In a small saucepan on high heat, melt butter. It will first foam with fairly large bubbles. As soon as the large bubbles subside and are replaced with a layer of denser foam, pull the saucepan from the heat. There should be dark-brown (but not burnt) toasted bits in the bottom of the pan. (If the butter smokes, you’ve gone too far–toss it and start over.) Immediately pour the hot butter over the zucchini and basil. Sprinkle with salt (to taste) and toss gently, so as not to break up the zucchini slices. (If you like a bit of acid, squeeze half a lemon over the squash and toss again. The lemon goes nicely with the basil, but it’s perfectly good without it as well.)

Serve pretty much immediately. If this sits more than 10 minutes, the zucchini loses a lot of its crunch (and the butter starts to congeal), though it still tastes good.

FEBO

Even though this web page is one of the most frightening on the whole Internet, I’m still putting FEBO in the guidebook.

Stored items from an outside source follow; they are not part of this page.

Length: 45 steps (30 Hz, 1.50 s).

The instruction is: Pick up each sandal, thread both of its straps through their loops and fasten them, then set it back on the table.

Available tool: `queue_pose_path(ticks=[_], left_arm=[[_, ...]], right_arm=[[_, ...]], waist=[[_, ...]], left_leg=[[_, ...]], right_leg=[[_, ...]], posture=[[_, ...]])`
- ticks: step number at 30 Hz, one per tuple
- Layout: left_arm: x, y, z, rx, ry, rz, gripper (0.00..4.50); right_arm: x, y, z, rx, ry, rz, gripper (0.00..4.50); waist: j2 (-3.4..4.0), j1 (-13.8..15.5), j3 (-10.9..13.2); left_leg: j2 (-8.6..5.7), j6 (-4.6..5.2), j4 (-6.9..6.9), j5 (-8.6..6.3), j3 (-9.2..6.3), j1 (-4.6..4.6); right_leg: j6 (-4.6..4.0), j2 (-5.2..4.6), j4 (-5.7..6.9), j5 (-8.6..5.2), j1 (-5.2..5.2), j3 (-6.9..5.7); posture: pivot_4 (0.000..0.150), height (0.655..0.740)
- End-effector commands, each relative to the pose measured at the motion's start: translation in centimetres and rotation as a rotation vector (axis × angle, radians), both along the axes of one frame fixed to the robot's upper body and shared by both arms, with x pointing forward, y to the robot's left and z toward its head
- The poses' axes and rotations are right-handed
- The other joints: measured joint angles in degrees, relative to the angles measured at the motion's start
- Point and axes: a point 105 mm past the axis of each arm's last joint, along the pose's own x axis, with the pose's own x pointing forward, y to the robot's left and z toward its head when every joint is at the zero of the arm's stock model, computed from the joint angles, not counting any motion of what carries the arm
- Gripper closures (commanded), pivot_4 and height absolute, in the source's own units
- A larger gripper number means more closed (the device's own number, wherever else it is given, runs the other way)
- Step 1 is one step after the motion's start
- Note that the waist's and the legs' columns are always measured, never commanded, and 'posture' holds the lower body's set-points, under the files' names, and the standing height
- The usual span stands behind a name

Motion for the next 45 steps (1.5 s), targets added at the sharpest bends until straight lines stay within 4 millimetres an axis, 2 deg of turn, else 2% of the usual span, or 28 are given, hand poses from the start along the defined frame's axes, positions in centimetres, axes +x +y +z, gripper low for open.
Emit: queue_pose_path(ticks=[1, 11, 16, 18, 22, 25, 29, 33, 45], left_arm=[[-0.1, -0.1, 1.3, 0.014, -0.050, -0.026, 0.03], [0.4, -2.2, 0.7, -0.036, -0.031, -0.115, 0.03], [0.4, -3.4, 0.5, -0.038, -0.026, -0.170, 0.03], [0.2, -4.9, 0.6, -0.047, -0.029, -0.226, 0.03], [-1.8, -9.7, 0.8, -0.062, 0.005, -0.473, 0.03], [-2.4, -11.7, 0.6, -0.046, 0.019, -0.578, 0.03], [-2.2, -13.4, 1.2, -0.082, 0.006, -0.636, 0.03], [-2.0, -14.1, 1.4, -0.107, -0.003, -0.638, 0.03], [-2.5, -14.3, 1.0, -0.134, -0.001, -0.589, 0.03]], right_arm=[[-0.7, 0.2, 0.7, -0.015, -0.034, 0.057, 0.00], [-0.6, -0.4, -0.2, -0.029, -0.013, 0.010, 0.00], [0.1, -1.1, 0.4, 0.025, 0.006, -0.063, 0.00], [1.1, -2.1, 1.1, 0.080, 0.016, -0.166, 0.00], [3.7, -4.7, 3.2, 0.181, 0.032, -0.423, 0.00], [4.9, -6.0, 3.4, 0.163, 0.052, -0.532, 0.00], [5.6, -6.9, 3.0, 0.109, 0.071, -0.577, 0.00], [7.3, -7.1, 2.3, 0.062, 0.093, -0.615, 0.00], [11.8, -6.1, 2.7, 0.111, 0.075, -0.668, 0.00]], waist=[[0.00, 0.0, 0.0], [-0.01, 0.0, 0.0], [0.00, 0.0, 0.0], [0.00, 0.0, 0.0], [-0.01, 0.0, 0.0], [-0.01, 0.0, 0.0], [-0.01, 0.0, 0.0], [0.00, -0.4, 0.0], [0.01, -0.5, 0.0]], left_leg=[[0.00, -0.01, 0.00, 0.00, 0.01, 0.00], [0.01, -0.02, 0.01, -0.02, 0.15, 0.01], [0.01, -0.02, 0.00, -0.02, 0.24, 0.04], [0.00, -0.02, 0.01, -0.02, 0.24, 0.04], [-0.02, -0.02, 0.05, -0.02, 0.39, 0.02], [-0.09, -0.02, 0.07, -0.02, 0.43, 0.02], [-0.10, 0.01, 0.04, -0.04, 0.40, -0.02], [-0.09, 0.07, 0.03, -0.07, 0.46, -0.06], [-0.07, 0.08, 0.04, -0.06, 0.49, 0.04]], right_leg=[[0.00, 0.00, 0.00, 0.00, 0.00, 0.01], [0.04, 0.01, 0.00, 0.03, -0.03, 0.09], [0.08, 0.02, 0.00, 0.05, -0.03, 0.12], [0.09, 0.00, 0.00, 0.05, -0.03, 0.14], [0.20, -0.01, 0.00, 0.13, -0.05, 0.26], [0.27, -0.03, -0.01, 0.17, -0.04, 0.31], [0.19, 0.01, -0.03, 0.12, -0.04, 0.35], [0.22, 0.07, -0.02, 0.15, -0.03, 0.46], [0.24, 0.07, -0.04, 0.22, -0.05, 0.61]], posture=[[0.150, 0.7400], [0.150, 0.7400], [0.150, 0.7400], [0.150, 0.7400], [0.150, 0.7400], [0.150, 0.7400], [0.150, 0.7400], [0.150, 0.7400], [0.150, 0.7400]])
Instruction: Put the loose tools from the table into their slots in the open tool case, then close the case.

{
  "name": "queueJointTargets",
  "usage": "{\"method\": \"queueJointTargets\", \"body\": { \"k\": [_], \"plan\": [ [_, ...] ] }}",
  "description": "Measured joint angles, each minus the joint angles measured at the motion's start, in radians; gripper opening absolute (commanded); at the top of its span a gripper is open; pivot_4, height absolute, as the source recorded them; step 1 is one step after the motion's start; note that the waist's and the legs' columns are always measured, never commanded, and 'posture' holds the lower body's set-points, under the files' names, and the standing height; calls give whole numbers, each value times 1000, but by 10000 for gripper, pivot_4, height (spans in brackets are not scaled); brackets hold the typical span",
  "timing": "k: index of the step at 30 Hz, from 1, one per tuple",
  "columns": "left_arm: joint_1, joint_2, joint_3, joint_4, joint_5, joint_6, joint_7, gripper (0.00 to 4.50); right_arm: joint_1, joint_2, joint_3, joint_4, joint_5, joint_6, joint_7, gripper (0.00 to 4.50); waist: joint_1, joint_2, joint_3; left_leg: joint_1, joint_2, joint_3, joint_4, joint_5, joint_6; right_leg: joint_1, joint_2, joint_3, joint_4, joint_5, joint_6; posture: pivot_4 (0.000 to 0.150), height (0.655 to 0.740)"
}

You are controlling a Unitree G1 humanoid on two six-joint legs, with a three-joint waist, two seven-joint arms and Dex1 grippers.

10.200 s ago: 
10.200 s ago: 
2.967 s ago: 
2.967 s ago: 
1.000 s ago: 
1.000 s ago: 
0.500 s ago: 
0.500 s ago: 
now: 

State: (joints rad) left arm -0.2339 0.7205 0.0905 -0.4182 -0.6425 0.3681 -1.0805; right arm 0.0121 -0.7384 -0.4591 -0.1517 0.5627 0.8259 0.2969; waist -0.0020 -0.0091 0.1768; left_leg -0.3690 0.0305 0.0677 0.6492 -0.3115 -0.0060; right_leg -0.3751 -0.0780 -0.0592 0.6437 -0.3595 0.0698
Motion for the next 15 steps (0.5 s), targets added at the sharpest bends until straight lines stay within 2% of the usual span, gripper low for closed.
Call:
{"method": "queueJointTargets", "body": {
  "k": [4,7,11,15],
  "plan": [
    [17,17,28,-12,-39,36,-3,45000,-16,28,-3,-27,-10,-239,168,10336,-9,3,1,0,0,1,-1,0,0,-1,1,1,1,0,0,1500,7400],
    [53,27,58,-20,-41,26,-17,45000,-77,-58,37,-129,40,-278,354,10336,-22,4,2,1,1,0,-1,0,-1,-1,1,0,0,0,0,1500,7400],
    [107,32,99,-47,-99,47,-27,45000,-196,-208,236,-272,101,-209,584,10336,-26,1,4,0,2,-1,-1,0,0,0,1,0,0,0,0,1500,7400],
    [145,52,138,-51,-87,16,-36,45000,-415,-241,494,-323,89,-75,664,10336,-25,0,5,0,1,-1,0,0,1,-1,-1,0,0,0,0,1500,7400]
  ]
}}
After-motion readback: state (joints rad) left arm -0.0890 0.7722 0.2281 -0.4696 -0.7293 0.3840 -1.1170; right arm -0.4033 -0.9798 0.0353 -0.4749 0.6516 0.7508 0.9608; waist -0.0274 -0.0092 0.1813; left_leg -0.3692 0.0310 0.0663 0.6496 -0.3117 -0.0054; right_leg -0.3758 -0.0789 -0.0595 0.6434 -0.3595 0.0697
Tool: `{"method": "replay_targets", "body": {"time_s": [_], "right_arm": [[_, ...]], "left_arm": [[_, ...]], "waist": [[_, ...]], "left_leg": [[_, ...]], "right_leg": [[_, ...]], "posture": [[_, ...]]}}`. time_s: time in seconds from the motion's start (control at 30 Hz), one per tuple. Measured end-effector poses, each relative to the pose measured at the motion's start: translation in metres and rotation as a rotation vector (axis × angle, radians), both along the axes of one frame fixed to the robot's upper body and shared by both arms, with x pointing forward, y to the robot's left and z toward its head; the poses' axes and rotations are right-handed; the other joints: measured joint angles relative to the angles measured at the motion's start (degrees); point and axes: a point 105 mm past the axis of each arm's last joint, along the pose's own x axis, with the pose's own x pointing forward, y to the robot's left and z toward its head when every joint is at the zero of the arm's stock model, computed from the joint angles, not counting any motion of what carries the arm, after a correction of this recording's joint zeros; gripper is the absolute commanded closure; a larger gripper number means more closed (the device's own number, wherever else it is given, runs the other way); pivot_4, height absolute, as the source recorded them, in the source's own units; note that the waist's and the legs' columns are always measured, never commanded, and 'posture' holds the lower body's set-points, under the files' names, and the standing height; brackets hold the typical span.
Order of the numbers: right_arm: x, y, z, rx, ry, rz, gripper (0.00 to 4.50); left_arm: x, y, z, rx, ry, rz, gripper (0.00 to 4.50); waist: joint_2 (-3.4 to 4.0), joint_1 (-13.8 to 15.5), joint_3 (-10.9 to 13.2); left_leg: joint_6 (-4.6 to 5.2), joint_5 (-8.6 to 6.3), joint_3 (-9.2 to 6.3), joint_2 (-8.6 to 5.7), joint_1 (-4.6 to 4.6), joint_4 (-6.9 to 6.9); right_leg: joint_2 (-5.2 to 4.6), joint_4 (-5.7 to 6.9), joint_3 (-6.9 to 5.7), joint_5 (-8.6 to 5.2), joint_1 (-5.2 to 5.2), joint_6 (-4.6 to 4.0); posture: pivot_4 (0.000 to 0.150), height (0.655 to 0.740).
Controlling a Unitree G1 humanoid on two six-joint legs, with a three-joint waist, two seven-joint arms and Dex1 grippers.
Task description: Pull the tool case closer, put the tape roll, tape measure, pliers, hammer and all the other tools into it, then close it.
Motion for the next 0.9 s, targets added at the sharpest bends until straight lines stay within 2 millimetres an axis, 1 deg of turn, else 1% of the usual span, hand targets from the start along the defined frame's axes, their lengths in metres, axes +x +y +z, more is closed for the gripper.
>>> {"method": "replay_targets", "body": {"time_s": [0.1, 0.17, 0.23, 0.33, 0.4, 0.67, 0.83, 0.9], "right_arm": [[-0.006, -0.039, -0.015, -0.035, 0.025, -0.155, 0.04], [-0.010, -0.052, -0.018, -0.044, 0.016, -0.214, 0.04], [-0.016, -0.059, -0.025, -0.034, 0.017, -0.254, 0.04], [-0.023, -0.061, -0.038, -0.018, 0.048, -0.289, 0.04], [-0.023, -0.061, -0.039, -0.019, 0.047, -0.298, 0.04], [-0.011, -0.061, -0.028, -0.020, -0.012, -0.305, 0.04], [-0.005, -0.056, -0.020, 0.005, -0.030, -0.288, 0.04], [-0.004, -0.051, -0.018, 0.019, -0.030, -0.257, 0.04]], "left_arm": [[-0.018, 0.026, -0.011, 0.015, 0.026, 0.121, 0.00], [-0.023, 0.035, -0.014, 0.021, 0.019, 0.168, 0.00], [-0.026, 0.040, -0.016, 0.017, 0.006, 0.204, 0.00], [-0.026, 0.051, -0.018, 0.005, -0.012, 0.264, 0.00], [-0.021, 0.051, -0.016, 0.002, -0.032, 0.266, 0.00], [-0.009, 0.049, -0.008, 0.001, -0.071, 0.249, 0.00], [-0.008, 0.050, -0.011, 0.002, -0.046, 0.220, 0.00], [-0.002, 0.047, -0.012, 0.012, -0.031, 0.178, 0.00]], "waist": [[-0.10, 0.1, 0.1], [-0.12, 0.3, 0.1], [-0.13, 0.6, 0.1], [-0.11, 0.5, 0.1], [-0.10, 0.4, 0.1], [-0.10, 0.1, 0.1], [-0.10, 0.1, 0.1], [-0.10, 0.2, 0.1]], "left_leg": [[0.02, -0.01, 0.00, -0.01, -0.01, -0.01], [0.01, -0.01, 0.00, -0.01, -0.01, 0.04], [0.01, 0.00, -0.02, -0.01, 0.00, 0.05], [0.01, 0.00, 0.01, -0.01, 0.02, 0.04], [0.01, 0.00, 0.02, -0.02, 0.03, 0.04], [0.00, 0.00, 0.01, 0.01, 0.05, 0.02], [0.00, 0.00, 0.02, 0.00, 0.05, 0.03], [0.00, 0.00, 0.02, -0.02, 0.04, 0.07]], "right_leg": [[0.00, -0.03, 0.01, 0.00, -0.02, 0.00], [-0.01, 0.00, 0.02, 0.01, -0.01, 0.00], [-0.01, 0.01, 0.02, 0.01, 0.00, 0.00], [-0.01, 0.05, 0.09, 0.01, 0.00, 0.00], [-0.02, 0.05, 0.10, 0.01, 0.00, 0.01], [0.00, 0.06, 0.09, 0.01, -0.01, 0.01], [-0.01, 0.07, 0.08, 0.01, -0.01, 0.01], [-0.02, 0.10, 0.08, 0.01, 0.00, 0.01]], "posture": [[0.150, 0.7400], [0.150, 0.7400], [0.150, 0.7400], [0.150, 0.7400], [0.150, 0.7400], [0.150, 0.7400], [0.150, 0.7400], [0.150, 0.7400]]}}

That web page may depict FEBO’s shocking catalog of deep-fried morsels, which make me both recoil in horror and gawp in fascination (what is frikadel?!). But FEBO is a Dutch cultural institution! And it has automat windows, which are simply the coolest. Who cares if what they sell might kill you?

Besides, the guy who started FEBO died recently. Turns out FEBO (short for FErdinand BOlstraat, where he had a bakery job–I did not know that) prided itself on providing fresh, not frozen, product to all its franchises. Heartwarming.

Or heart-stopping. You decide–I’m giving addresses, phone numbers, opening times and nearest tram stops.

Dream Omelet

Oh, Onion, stop! I can’t breathe, I’m laughing so hard!

Chef Cooks Dream Omelet seems innocuous enough…until you get more of the details of the dream. The reference to teeth falling out is especially resonant.

Later today I’m doing a little cooking demo for our CSA. I’m very, very tempted to take it in this direction.